State-of-the-art cloud-native applications require intelligent schedulers that can effectively balance system stability, resource utilisation, and associated costs. While Kubernetes provides feasibility-based placement by default, recent research efforts have explored the use of reinforcement learning (RL) for more intelligent scheduling decisions. However, current RL-based schedulers have three major limitations. First, most of these schedulers use monolithic centralised agents, which are non-scalable for large heterogeneous clusters. Second, the ones that use multi-objective reward functions assume simple, static, linear combinations of the objectives. Third, no previous work has produced a stress-aware scheduler that can react adaptively to dynamic conditions. To address these gaps in current research, we propose the Adaptive Graph-enhanced Multi-Agent Reinforcement Learning Dynamic Kubernetes Scheduler (AGMARL-DKS). AGMARL-DKS addresses these gaps by introducing three major innovations. First, we construct a scalable solution by treating the scheduling challenge as a cooperative multi-agent problem, where every cluster node operates as an agent, employing centralised training methods before decentralised execution. Second, to be context-aware and yet decentralised, we use a Graph Neural Network (GNN) to build a state representation of the global cluster context at each agent. This represents an improvement over methods that rely solely on local observations. Finally, to make trade-offs between these objectives, we use a stress-aware lexicographical ordering policy instead of a simple, static linear weighting of these objectives. The evaluations in Google Kubernetes Engine (GKE) reveal that AGMARL-DKS significantly outperforms the default scheduler in terms of fault tolerance, utilisation, and cost, especially in scheduling batch and mission-critical workloads.
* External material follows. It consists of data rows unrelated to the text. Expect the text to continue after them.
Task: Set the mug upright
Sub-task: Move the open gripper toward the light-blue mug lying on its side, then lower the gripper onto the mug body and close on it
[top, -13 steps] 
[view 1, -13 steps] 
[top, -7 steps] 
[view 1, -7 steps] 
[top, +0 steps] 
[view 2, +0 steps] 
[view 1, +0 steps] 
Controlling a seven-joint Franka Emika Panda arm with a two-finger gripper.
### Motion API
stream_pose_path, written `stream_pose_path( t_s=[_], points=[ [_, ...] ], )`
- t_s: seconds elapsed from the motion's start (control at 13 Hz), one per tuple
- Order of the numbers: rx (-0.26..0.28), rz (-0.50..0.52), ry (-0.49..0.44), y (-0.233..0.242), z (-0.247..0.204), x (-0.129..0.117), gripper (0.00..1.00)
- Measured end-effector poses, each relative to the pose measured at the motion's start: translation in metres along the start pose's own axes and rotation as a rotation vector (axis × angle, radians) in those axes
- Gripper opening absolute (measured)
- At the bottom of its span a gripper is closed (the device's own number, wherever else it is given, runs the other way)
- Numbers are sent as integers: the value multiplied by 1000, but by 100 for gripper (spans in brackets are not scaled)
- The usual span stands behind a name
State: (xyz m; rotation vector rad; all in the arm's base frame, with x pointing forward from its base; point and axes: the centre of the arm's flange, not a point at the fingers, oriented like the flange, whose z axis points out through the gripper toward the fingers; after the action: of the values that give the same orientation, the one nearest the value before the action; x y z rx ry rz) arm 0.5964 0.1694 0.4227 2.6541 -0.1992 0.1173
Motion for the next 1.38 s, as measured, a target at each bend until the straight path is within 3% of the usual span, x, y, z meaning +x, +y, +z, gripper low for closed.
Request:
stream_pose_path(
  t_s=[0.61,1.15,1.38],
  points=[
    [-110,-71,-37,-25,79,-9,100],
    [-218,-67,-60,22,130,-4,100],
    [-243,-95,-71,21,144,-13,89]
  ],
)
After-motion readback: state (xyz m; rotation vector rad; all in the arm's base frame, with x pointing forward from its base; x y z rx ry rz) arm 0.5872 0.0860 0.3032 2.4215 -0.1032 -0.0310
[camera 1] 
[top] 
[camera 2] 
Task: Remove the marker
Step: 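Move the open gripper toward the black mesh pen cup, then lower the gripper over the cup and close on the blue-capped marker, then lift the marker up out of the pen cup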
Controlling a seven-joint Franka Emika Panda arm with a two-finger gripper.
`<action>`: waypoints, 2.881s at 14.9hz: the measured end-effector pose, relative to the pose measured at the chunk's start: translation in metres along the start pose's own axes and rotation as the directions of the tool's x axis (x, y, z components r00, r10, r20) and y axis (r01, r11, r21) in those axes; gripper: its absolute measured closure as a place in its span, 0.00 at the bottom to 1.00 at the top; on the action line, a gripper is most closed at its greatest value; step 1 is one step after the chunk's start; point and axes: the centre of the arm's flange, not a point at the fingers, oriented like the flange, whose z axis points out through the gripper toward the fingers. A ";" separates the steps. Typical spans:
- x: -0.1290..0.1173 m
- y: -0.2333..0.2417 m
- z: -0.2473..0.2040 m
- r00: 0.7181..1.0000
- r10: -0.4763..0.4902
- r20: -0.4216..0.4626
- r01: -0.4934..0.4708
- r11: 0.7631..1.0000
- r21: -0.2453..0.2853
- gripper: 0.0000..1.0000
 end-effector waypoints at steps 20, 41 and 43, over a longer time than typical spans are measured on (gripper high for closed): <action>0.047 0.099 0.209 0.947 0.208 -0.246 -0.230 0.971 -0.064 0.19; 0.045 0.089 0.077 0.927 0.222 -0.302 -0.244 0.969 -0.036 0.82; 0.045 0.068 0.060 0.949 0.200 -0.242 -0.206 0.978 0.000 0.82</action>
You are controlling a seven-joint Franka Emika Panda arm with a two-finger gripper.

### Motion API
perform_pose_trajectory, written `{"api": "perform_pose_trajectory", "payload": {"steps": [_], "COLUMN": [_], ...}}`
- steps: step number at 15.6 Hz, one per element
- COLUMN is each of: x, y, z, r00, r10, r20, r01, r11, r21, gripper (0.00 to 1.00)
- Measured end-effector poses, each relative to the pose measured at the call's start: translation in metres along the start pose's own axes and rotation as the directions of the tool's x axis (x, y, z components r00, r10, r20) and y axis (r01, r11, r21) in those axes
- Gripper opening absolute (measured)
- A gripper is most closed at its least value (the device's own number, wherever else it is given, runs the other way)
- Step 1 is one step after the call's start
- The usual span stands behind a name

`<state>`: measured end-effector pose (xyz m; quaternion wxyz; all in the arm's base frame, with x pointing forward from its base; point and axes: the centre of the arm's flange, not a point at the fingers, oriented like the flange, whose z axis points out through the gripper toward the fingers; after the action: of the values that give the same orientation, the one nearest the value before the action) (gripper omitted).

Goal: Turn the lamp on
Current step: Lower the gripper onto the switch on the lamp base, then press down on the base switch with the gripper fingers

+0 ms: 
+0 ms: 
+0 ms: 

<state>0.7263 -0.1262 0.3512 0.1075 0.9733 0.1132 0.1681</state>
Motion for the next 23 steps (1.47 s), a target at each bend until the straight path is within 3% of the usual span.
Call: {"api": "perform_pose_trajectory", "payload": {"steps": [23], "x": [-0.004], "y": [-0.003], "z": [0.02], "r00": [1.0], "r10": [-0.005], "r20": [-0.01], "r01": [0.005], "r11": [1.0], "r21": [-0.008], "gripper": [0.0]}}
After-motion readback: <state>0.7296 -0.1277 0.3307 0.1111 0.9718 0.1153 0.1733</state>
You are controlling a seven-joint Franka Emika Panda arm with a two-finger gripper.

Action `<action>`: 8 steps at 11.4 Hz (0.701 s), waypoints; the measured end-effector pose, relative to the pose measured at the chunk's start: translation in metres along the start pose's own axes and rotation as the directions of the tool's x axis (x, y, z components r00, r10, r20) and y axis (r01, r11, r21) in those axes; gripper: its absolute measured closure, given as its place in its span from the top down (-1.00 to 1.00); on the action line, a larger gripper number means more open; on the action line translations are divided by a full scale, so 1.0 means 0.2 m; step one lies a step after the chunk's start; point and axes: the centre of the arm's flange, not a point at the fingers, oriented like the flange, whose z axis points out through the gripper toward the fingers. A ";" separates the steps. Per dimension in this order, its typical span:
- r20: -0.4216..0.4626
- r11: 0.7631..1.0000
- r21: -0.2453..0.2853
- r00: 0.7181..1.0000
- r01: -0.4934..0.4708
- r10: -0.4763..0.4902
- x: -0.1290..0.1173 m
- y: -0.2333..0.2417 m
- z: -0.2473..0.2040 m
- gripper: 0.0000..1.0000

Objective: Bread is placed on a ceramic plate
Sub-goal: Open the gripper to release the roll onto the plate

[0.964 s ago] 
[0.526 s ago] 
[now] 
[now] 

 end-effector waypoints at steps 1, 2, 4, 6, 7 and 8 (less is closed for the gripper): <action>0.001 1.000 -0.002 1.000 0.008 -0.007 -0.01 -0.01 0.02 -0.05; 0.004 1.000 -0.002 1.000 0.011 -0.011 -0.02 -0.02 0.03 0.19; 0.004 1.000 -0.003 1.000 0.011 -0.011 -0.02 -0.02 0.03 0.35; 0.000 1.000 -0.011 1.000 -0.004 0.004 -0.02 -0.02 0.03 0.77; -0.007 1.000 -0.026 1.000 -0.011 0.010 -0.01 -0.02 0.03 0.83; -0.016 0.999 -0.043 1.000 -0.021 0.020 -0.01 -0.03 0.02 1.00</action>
翻译：最先进的云原生应用需要能够有效平衡系统稳定性、资源利用率和相关成本的智能调度器。虽然Kubernetes默认提供基于可行性（feasibility）的放置策略，但近期研究已探索使用强化学习（RL）实现更智能的调度决策。然而，现有基于RL的调度器存在三大主要局限：第一，多数此类调度器采用单体化集中式智能体，难以扩展至大规模异构集群；第二，采用多目标奖励函数的调度器假设目标间为简单、静态的线性组合关系；第三，尚无研究提出能够自适应动态条件、具有压力感知（stress-aware）能力的调度器。为弥补这些研究空白，我们提出自适应图增强多智能体强化学习动态Kubernetes调度器（AGMARL-DKS）。AGMARL-DKS通过三项主要创新解决了上述问题：首先，我们将调度挑战建模为协作式多智能体问题，使每个集群节点充当独立智能体，并采用集中式训练后分散式执行的框架，从而构建可扩展解决方案；其次，为实现上下文感知（context-aware）且保持分散式特性，我们在每个智能体处采用图神经网络（GNN）构建全局集群上下文的状态表征，这优于仅依赖局部观测的方法；最后，为平衡多个优化目标，我们采用基于压力感知的字典序排序策略（lexicographical ordering policy），而非简单的静态目标线性加权。在Google Kubernetes Engine（GKE）上的评估表明，AGMARL-DKS在容错性、资源利用率和成本方面显著优于默认调度器，尤其在批处理与关键任务负载的调度场景中表现突出。